_EXERCISE DESCRIPTION:_ From the first line to the last, set down the material exactly, leaving out its pictures.
*** Opening ENTRIES SUPPLIED ***
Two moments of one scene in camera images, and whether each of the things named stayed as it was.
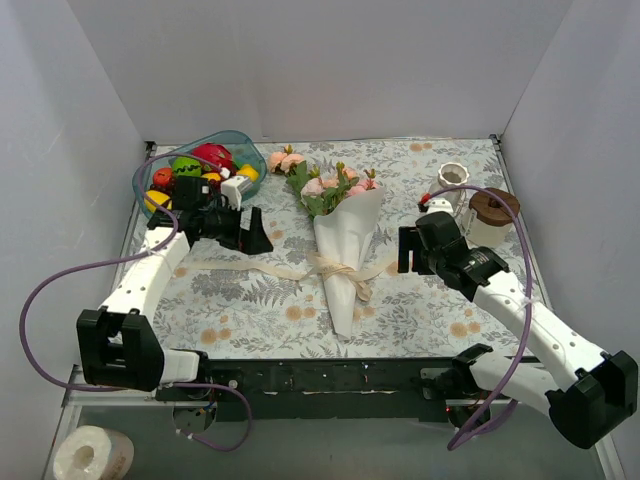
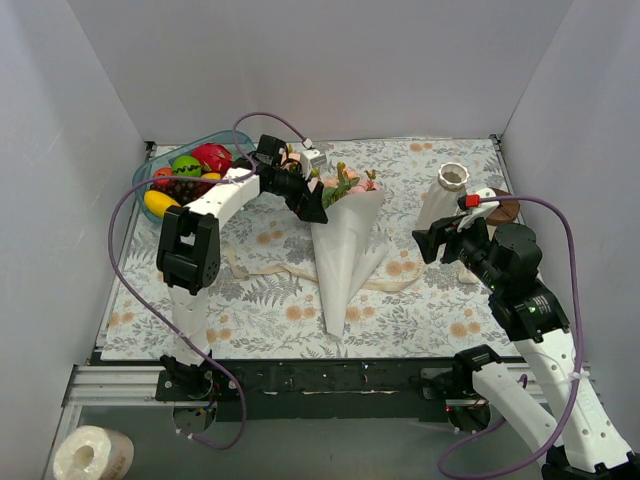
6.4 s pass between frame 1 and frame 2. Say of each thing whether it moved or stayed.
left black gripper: moved
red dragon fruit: stayed
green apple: stayed
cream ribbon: moved
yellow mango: stayed
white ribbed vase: stayed
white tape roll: stayed
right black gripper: moved
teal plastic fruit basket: stayed
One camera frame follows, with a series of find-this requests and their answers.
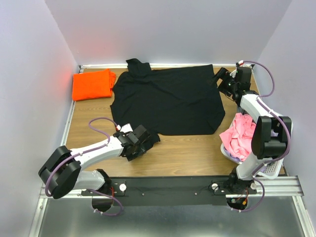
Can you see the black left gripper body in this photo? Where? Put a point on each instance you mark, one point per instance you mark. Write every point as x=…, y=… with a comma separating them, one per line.
x=139, y=150

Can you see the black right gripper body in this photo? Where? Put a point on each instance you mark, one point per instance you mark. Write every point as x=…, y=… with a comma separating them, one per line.
x=233, y=87

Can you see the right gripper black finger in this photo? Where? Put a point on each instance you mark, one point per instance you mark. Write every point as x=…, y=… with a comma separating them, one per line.
x=223, y=74
x=214, y=80

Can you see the black t-shirt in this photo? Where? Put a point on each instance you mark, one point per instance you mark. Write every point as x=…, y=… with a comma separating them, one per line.
x=175, y=101

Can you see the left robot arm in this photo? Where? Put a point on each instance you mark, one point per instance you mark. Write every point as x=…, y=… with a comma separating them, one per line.
x=66, y=169

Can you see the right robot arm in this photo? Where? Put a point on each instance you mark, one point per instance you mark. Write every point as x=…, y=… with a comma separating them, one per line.
x=252, y=104

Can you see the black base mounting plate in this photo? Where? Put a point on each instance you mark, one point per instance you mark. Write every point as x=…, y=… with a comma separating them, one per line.
x=172, y=191

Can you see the pink t-shirt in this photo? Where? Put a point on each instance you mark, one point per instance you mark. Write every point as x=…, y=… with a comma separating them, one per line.
x=237, y=138

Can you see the folded orange t-shirt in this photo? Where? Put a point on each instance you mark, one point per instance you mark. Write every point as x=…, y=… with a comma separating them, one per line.
x=93, y=85

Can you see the white plastic laundry basket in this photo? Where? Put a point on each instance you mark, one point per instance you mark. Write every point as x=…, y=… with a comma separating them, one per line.
x=270, y=142

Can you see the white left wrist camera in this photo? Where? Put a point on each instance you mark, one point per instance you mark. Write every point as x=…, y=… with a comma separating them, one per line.
x=125, y=128

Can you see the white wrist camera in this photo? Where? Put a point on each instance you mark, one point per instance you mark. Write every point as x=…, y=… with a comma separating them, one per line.
x=125, y=128
x=241, y=64

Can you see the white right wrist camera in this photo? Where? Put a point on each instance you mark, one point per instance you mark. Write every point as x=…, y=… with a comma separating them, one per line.
x=241, y=64

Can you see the aluminium frame rail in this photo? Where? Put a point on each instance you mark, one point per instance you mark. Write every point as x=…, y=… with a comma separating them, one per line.
x=282, y=186

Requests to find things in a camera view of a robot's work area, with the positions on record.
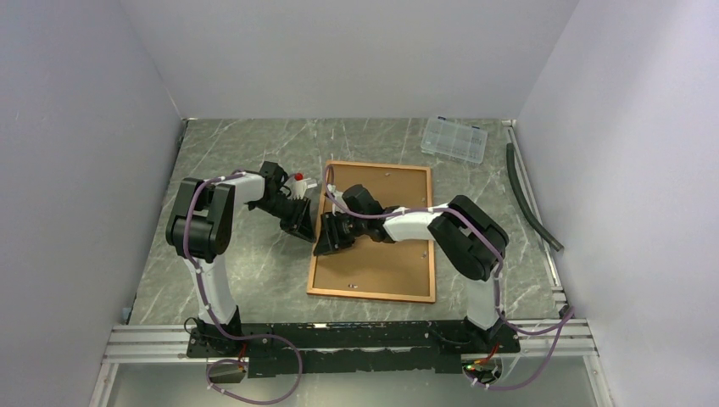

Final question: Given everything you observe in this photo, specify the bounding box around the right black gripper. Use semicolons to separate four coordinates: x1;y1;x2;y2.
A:
313;211;366;257

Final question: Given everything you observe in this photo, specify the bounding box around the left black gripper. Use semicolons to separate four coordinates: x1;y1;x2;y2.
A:
250;193;317;243

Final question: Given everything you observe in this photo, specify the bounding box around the wooden picture frame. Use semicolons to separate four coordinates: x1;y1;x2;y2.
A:
306;160;438;304

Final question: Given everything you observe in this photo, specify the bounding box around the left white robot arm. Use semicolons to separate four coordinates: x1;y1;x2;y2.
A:
165;161;317;356

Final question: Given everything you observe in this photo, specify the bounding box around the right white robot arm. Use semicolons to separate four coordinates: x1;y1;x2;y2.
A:
313;184;509;352

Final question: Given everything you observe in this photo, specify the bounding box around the clear plastic organizer box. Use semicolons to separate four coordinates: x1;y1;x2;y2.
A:
420;116;488;164

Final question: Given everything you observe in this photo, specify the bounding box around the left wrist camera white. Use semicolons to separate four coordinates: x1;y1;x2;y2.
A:
288;173;318;199

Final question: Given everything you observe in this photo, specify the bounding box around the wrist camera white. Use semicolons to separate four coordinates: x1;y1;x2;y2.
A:
325;183;346;214
288;173;318;199

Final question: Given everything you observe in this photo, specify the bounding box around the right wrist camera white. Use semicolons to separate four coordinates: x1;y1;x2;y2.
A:
325;183;346;214

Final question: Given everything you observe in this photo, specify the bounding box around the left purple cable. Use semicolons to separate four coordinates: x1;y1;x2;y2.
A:
182;170;305;407

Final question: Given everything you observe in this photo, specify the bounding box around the purple cable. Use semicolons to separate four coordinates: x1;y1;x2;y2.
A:
182;170;305;407
321;164;577;393

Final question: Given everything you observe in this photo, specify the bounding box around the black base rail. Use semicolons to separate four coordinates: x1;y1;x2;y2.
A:
186;320;521;378

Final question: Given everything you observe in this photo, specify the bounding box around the dark green hose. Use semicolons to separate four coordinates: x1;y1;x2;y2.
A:
505;142;565;252

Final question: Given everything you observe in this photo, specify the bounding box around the aluminium extrusion rail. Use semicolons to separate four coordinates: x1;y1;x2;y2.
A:
103;325;190;364

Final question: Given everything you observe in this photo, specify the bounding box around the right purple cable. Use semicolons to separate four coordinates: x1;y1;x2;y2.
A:
321;164;577;393

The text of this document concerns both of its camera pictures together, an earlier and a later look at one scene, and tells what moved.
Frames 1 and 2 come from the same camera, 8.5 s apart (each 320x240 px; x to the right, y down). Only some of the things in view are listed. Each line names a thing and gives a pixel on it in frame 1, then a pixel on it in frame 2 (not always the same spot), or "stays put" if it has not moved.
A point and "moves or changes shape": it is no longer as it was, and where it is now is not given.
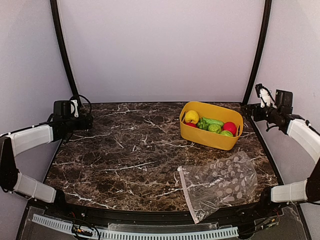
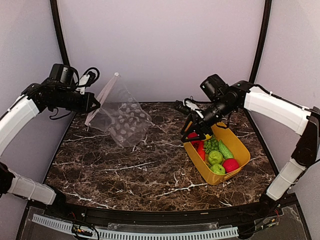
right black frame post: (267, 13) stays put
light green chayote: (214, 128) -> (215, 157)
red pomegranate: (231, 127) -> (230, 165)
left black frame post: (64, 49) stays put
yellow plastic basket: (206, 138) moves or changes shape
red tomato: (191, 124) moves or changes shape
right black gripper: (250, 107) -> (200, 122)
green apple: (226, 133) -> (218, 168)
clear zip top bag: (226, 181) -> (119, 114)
*** Closing ENTRIES SUPPLIED ***
_EXERCISE RESPONSE:_
Two moments of one scene in camera images, and whether each of the things named stayed as it was.
6.4 s pass between frame 1 and frame 2. Say of each thing whether it moved or stayed.
left black gripper: moved
red dragon fruit: stayed
green apple: stayed
cream ribbon: moved
yellow mango: stayed
white ribbed vase: stayed
white tape roll: stayed
right black gripper: moved
teal plastic fruit basket: stayed
One camera frame follows, with a series of find-this requests and their answers.
Can you see the black left gripper body in this photo? Where? Put a point on each instance you mark, one point per instance you mark. Write every point as x=…, y=… with a comma separating them, one per line.
x=139, y=150

Can you see the black right gripper body in this photo? Where? Put a point on each instance you mark, one point per instance you mark. Write every point as x=…, y=… with a comma separating them, one per line.
x=233, y=87

Can you see the right gripper black finger in this photo? Where? Put a point on each instance you mark, one point per instance you mark. Write every point as x=…, y=… with a comma separating them, one per line.
x=223, y=74
x=214, y=80

Can you see the black t-shirt in this photo? Where? Put a point on each instance you mark, one point per instance you mark. Write every point as x=…, y=… with a comma separating them, one per line.
x=175, y=101

Can you see the left robot arm in this photo? Where? Put a point on each instance you mark, one point per instance you mark. Write every point as x=…, y=… with a comma separating them, one per line.
x=66, y=169

Can you see the right robot arm in this photo? Where? Put a point on each instance you mark, one point per instance you mark. Write every point as x=…, y=… with a comma separating them, one per line.
x=252, y=104

Can you see the black base mounting plate in this photo? Where? Put a point on each instance you mark, one point per instance you mark. Write every point as x=…, y=… with a comma separating them, one per line.
x=172, y=191

Can you see the pink t-shirt in this photo? Where? Put a point on each instance you mark, one point per instance you mark. Write every point as x=…, y=… with a comma separating them, one per line.
x=237, y=138

Can you see the folded orange t-shirt in this photo? Where? Put a point on each instance you mark, one point per instance you mark. Write every point as x=…, y=… with a comma separating them, one per line.
x=93, y=85

Can you see the white plastic laundry basket in this photo? Where? Put a point on each instance you mark, one point per instance you mark. Write every point as x=…, y=… with a comma separating them, one per line.
x=270, y=142

Can you see the white left wrist camera in this photo? Where? Put a point on each instance you mark, one point per instance you mark. Write every point as x=…, y=… with a comma separating them, one per line.
x=125, y=128

Can you see the white wrist camera in this photo? Where? Put a point on each instance you mark, one point per instance you mark. Write every point as x=…, y=… with a comma separating them, one per line.
x=125, y=128
x=241, y=64

Can you see the white right wrist camera in this photo? Where? Put a point on each instance you mark, one point per instance you mark. Write every point as x=…, y=… with a comma separating them, one per line.
x=241, y=64

Can you see the aluminium frame rail in this photo? Where? Put a point on each instance you mark, one point per instance you mark. Write every point as x=…, y=… with a comma separating them, one per line.
x=282, y=186

Requests to find things in a camera view of a robot's work area, with the positions on record.

Final question: Given everything you observe in this photo, specify the bounding box around the right black gripper. Use semicolons to separate four coordinates: x1;y1;x2;y2.
A:
313;211;366;257

Final question: Given everything you observe in this photo, specify the bounding box around the left black gripper. Use semicolons to separate four coordinates: x1;y1;x2;y2.
A:
250;193;317;243

Final question: Given everything you observe in this photo, specify the bounding box around the wooden picture frame. Use semicolons to separate four coordinates: x1;y1;x2;y2.
A:
306;160;438;304

Final question: Given everything you observe in this photo, specify the bounding box around the left white robot arm. Use semicolons to separate four coordinates: x1;y1;x2;y2.
A:
165;161;317;356

Final question: Given everything you observe in this photo, specify the bounding box around the right white robot arm. Use semicolons to separate four coordinates: x1;y1;x2;y2.
A:
313;184;509;352

Final question: Given everything you observe in this photo, specify the bounding box around the clear plastic organizer box. Use semicolons to separate four coordinates: x1;y1;x2;y2.
A:
420;116;488;164

Final question: Given everything you observe in this photo, specify the bounding box around the left wrist camera white. Use semicolons to separate four coordinates: x1;y1;x2;y2.
A:
288;173;318;199

Final question: Given everything you observe in this photo, specify the bounding box around the wrist camera white. Use semicolons to separate four coordinates: x1;y1;x2;y2.
A:
325;183;346;214
288;173;318;199

Final question: Given everything you observe in this photo, specify the bounding box around the right wrist camera white. Use semicolons to separate four coordinates: x1;y1;x2;y2.
A:
325;183;346;214

Final question: Given everything you observe in this photo, specify the bounding box around the left purple cable. Use semicolons to separate four coordinates: x1;y1;x2;y2.
A:
182;170;305;407

Final question: Given everything you observe in this photo, specify the bounding box around the purple cable. Use semicolons to separate four coordinates: x1;y1;x2;y2.
A:
182;170;305;407
321;164;577;393

Final question: Given everything you observe in this photo, specify the bounding box around the black base rail. Use semicolons to separate four coordinates: x1;y1;x2;y2.
A:
186;320;521;378

Final question: Given everything you observe in this photo, specify the bounding box around the dark green hose. Use semicolons to separate four coordinates: x1;y1;x2;y2.
A:
505;142;565;252

Final question: Given everything you observe in this photo, specify the bounding box around the aluminium extrusion rail. Use semicolons to separate four coordinates: x1;y1;x2;y2.
A:
103;325;190;364

Final question: Given everything you observe in this photo, specify the bounding box around the right purple cable. Use semicolons to separate four coordinates: x1;y1;x2;y2.
A:
321;164;577;393

The text of this document concerns both of its camera pictures together, an earlier and a later look at one scene, and tells what moved.
Frames 1 and 2 come from the same camera, 8.5 s apart (each 320x240 px; x to the right, y down). Only some of the things in view are listed. Each line names a thing and gives a pixel on it in frame 1, then a pixel on it in frame 2 (not always the same spot), or "stays put" if it has not moved.
A point and "moves or changes shape": it is no longer as it was, and where it is now is not given.
right black frame post: (267, 13) stays put
light green chayote: (214, 128) -> (215, 157)
red pomegranate: (231, 127) -> (230, 165)
left black frame post: (64, 49) stays put
yellow plastic basket: (206, 138) moves or changes shape
red tomato: (191, 124) moves or changes shape
right black gripper: (250, 107) -> (200, 122)
green apple: (226, 133) -> (218, 168)
clear zip top bag: (226, 181) -> (119, 114)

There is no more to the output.